And then the cable had made this metal-scraping noise and the fence had fallen down. Ten feet away from him. If he’d been any closer the exes just would’ve had him, but he’d thrown the wrench at one and run back into the garden.

And now there were exes in Eden. They’d already drunk-walked in through some of the front plots and passed the whole firefight up front. Three staggered between him and the main building, and there were a couple more wandering through Lester’s goddamned precious peas.

Javi ran down another path between two overgrown garden plots. He remembered the safety rules. If exes couldn’t see you, they forgot you. All he had to do was find a spot to hide deep in the garden.

The assholes at the Mount may have sent him and the others up here to die, but he wasn’t going to go easy.

He turned a corner, tripped over a big plastic bucket, and went facedown in the path. Lester was always nagging people to put stuff away, and Javi blew him off most of the time, but why was everyone else so fucking lazy? They were going to get him killed.

Something rustled nearby and he froze. Dammit, the exes followed noise, too. He’d just been running and panting and tripping over goddamned fucking buckets without thinking about noise. He held his breath and listened.

There was a faint, whispery sound. Not the chattering of teeth. Almost like quick, scared breaths. It came from just ahead of him. The next row.

A little foot slid out from behind a fence of dried wood. It wore a ballet shoe. Pink with polka dots. Javi stared at it as another foot joined it. Two little feet in polka dot ballet shoes, skinny legs in white tights. The polka dots went up the tights, too, where they became long ovals and streaks.

The world slowed down. Even as his eyes went up, he knew those weren’t polka dots on the shoes. Or the tights. Or the frilly tutu that looked like it had old mud splattered on the front, like the clumps dried to its tiny fingers.

Except for a raw gouge on its shoulder, the dead girl’s skin was just a shade darker than the sun-bleached white of the leotard and tights. The ex’s mouth was a gaping hole in its face. The broken jaw hung in three or four pieces, making a ring of teeth inside the stretched-out lips. Muscles tugged the sagging jaw up and down like a gasping fish.

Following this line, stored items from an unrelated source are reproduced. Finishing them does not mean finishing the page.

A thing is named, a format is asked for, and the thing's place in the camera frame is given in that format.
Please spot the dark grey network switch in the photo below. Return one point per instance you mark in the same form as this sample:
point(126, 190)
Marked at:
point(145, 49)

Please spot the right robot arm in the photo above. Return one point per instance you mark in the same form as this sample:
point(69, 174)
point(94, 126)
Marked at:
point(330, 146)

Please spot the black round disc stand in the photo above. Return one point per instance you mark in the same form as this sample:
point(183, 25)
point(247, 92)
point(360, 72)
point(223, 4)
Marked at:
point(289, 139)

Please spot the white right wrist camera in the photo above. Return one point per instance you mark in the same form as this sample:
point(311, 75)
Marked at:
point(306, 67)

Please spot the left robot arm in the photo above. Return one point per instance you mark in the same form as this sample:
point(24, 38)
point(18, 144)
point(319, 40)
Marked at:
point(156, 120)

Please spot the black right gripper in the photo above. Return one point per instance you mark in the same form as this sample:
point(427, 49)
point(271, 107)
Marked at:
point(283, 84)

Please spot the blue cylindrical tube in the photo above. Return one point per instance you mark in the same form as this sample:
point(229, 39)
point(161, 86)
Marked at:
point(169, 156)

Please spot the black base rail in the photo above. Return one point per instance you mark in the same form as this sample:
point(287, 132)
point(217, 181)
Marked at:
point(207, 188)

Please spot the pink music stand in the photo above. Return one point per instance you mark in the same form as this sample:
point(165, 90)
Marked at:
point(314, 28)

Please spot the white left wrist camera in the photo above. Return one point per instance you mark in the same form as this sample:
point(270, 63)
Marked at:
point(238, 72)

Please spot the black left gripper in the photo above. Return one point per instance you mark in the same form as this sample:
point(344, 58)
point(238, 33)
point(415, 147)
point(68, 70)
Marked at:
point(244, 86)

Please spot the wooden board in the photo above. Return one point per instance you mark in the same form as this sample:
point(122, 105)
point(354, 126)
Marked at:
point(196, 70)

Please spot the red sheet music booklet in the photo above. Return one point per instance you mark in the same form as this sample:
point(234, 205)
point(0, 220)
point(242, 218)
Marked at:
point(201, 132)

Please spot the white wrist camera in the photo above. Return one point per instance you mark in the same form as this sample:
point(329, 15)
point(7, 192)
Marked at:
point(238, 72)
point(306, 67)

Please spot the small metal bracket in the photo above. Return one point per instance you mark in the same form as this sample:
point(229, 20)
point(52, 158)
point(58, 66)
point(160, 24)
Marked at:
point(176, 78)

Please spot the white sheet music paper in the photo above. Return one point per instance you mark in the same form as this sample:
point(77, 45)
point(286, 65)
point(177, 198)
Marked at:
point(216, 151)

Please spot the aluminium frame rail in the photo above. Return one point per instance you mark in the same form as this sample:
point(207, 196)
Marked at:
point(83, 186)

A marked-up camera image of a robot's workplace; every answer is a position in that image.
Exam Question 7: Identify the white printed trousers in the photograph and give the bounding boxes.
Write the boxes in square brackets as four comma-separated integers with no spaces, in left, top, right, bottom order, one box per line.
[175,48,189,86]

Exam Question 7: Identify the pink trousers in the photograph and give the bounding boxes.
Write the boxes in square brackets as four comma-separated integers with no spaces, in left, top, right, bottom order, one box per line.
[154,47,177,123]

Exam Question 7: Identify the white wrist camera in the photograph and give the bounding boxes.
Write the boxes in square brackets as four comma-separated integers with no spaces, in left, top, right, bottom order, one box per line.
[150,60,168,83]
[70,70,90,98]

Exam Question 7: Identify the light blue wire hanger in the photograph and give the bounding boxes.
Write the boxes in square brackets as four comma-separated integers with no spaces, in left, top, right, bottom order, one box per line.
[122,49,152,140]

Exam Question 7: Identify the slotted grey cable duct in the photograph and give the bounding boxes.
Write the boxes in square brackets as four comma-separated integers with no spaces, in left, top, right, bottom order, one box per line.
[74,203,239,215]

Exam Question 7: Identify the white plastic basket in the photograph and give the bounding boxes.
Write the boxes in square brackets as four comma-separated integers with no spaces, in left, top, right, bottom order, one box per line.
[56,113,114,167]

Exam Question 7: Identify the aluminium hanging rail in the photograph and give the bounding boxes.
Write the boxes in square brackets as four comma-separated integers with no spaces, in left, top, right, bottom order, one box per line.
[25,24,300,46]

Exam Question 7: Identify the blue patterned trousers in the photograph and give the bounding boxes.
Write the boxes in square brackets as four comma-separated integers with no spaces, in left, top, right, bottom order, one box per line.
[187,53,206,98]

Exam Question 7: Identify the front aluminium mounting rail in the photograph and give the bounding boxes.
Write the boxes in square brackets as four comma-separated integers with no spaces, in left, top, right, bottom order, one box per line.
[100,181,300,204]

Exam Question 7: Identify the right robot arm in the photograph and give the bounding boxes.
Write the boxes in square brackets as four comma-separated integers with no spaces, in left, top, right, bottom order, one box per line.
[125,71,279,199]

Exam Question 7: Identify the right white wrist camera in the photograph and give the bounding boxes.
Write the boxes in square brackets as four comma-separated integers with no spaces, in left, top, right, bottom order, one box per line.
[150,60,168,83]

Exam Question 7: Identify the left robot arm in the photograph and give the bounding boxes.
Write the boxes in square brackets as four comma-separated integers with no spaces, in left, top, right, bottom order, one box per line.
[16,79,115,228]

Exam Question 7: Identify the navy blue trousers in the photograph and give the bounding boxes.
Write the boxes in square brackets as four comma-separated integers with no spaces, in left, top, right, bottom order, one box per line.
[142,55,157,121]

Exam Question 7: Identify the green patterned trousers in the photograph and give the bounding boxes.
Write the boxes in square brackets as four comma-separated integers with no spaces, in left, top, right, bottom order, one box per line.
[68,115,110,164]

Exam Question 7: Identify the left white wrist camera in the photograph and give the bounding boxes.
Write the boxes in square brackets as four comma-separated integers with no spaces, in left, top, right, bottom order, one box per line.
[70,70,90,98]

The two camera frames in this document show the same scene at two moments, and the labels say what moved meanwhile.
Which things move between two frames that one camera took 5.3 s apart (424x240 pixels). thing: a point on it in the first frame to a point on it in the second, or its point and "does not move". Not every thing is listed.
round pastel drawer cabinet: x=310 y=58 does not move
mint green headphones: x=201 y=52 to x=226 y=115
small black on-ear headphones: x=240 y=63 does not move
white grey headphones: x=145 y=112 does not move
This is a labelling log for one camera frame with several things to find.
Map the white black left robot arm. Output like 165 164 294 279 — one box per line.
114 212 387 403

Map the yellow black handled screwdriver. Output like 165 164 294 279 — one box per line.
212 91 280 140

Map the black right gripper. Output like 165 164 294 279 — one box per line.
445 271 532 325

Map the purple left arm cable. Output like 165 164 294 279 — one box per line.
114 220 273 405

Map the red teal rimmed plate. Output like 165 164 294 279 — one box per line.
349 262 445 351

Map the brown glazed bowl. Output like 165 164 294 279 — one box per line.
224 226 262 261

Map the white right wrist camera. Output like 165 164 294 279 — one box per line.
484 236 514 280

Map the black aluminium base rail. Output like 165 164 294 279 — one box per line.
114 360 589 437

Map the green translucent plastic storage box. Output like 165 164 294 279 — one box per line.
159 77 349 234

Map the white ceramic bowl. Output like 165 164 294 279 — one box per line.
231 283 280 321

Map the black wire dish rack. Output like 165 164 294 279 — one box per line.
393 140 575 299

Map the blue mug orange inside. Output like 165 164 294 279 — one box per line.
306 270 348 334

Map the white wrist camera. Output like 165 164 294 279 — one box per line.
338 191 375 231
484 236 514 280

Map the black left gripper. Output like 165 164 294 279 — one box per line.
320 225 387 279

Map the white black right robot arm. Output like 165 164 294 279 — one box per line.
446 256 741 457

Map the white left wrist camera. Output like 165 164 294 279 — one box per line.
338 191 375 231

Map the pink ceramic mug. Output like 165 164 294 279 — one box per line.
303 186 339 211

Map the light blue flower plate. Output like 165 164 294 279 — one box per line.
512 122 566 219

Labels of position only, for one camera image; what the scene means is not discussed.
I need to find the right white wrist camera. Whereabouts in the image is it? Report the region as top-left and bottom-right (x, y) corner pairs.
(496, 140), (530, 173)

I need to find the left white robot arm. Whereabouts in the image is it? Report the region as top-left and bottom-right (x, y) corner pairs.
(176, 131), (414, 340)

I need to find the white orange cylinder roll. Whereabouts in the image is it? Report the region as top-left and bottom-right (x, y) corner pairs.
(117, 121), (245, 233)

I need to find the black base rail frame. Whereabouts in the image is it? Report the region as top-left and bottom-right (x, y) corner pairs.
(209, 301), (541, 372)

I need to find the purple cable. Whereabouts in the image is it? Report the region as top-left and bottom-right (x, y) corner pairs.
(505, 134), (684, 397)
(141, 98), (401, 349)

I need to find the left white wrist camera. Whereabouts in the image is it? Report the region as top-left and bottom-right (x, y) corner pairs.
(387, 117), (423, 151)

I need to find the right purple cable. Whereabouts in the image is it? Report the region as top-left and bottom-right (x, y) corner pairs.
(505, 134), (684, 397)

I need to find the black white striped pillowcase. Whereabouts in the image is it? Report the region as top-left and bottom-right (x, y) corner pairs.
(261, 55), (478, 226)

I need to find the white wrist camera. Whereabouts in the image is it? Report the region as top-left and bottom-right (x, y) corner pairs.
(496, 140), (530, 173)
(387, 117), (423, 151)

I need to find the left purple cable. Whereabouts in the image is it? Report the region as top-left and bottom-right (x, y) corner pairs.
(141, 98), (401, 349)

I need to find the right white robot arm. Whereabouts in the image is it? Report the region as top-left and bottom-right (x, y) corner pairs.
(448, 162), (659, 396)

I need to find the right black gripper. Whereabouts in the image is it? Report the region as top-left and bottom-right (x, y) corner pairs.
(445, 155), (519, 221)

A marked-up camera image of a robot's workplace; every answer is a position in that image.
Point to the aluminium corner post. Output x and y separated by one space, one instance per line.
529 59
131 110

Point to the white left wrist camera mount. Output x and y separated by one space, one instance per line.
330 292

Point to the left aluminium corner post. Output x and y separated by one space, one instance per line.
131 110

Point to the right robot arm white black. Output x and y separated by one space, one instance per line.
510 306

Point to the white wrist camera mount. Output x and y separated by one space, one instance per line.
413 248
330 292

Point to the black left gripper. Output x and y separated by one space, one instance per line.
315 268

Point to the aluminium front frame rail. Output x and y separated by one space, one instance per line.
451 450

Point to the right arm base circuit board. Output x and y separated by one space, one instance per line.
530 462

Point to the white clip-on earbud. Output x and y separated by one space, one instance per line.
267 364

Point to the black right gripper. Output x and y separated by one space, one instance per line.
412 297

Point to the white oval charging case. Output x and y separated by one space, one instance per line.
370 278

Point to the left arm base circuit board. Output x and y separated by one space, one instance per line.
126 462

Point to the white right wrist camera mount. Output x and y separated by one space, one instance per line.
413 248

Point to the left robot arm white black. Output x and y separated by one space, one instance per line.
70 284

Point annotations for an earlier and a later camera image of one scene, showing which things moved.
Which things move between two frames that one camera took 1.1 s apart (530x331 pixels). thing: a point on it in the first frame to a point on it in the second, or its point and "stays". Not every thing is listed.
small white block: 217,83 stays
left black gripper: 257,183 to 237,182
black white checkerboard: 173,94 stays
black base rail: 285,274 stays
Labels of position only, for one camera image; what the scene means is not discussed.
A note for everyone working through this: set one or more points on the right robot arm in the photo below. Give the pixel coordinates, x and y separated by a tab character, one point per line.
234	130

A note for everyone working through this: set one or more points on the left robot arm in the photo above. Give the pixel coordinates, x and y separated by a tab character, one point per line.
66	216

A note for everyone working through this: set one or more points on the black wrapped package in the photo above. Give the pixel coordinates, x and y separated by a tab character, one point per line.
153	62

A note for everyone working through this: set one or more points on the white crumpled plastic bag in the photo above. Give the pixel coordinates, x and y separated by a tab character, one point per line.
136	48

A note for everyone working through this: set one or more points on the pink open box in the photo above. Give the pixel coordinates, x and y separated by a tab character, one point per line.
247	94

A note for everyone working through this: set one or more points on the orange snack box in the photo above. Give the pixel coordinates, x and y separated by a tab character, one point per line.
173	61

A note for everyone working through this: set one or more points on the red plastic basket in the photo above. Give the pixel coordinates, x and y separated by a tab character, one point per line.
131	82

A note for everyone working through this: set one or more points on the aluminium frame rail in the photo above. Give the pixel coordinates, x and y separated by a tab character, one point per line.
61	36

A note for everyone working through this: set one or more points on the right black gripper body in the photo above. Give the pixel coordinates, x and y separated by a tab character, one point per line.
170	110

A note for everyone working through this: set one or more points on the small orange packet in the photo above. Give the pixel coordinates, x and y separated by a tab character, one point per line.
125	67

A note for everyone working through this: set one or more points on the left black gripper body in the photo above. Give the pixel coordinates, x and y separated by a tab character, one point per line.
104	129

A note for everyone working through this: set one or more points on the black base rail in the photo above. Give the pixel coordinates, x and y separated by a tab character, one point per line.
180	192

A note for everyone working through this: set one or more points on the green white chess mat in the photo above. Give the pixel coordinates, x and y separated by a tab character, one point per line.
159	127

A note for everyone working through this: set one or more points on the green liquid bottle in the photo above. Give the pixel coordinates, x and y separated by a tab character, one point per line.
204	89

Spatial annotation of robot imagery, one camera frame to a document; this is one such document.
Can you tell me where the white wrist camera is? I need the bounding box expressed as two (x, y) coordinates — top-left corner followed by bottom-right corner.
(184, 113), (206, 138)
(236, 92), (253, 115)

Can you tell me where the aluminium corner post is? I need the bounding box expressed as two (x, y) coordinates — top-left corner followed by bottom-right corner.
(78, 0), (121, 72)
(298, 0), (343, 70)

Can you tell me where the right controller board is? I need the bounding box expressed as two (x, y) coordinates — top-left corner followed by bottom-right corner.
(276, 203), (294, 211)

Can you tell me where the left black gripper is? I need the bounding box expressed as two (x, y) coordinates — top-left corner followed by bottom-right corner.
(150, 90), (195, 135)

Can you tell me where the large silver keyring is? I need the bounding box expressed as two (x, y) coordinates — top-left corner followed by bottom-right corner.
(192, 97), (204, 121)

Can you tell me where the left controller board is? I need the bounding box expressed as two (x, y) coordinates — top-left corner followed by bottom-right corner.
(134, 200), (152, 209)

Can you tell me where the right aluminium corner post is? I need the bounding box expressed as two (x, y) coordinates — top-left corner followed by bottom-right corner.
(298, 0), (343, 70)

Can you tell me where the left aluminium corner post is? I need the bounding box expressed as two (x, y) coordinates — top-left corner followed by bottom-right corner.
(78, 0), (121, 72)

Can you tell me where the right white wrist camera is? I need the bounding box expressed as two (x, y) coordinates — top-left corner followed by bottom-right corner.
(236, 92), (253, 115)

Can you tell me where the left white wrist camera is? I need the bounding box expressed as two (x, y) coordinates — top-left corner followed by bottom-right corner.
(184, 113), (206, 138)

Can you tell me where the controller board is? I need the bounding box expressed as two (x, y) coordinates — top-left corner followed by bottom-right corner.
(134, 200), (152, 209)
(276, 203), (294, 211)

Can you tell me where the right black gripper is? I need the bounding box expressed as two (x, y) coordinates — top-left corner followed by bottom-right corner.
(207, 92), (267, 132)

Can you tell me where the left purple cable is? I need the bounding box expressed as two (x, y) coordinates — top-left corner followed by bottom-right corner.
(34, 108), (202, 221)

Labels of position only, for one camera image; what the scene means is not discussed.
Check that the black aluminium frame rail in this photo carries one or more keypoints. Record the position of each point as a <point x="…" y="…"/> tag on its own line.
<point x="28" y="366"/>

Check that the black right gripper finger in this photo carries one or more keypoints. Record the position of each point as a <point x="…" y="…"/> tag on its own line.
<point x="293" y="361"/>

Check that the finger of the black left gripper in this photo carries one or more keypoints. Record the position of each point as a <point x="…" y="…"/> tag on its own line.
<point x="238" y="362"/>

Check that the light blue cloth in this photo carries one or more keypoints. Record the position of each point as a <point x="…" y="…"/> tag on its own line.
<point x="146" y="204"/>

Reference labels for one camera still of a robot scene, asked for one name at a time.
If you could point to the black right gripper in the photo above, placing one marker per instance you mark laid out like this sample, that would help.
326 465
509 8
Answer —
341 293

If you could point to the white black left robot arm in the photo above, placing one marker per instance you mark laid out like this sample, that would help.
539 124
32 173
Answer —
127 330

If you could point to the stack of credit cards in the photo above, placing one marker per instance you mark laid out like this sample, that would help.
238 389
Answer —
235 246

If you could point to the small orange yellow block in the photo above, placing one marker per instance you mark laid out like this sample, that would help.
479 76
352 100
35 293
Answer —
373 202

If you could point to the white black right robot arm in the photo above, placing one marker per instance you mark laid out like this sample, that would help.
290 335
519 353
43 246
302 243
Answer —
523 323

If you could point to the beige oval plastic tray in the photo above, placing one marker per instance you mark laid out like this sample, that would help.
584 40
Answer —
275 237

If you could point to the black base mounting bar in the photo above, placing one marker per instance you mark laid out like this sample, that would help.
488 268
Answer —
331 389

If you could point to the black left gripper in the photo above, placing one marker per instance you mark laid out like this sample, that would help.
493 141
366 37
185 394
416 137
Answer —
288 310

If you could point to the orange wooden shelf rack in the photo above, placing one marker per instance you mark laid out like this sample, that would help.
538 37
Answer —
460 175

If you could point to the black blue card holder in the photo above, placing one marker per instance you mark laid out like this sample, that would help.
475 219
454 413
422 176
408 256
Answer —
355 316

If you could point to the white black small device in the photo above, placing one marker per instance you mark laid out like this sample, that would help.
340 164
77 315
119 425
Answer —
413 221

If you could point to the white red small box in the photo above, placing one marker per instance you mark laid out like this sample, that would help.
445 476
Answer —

It pushed air in and out and made the whispering noise.

The ballerina dropped to its knees and fell on him. Javi threw up an arm to protect himself, and the weight of the ex’s whole body came down on the top teeth as they struck. The broken jaw flapped against the bottom of his forearm as the dead girl tried to chew. Tiny fingers closed on his wrist and elbow.

Javi could feel its teeth scraping on his arm. Not ripping or biting, just dry edges of enamel going back and forth. Every third or fourth flap one of the bottom teeth would hit just right and jab his arm.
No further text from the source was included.